*About this task*:
Within the data below, copy each line where the string "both" is found.

*Data below*:
· · ·
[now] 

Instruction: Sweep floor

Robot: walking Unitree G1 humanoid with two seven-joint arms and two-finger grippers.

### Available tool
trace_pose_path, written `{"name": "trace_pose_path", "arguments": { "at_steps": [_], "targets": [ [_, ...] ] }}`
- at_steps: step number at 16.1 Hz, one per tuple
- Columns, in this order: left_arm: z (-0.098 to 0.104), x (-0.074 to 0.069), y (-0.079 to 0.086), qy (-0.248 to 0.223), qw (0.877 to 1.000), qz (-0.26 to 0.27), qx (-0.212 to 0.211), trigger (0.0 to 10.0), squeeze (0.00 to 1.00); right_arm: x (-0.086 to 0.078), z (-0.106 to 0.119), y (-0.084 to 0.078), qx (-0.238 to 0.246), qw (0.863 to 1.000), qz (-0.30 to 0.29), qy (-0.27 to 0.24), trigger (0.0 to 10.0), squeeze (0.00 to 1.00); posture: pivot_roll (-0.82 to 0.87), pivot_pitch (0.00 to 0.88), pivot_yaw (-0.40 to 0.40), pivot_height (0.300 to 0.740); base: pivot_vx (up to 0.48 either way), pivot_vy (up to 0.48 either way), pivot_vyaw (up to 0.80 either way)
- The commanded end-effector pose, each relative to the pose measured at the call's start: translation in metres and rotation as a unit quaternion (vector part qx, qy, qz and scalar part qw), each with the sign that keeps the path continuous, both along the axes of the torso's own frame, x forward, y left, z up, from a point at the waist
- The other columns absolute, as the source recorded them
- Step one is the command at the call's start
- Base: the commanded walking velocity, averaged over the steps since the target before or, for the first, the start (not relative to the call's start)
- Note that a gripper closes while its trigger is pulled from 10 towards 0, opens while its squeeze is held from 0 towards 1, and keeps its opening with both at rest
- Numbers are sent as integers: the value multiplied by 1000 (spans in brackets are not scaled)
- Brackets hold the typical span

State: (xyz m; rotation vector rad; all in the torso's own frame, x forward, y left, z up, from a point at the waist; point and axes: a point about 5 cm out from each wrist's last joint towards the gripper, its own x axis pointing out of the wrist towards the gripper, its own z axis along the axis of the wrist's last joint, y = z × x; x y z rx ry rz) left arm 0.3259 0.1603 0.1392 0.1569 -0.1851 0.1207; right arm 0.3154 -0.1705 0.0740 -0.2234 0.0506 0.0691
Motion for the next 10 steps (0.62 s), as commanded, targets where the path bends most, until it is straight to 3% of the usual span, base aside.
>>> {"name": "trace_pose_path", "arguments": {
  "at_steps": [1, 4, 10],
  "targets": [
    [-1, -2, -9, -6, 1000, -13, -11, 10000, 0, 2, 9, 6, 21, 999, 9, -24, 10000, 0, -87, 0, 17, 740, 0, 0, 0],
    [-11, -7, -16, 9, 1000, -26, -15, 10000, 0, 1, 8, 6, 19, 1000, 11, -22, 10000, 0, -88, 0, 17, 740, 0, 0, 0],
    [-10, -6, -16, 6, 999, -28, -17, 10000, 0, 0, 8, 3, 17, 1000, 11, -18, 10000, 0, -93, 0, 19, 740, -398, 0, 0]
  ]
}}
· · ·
*Exercise result*:
- The commanded end-effector pose, each relative to the pose measured at the call's start: translation in metres and rotation as a unit quaternion (vector part qx, qy, qz and scalar part qw), each with the sign that keeps the path continuous, both along the axes of the torso's own frame, x forward, y left, z up, from a point at the waist
- Note that a gripper closes while its trigger is pulled from 10 towards 0, opens while its squeeze is held from 0 towards 1, and keeps its opening with both at rest

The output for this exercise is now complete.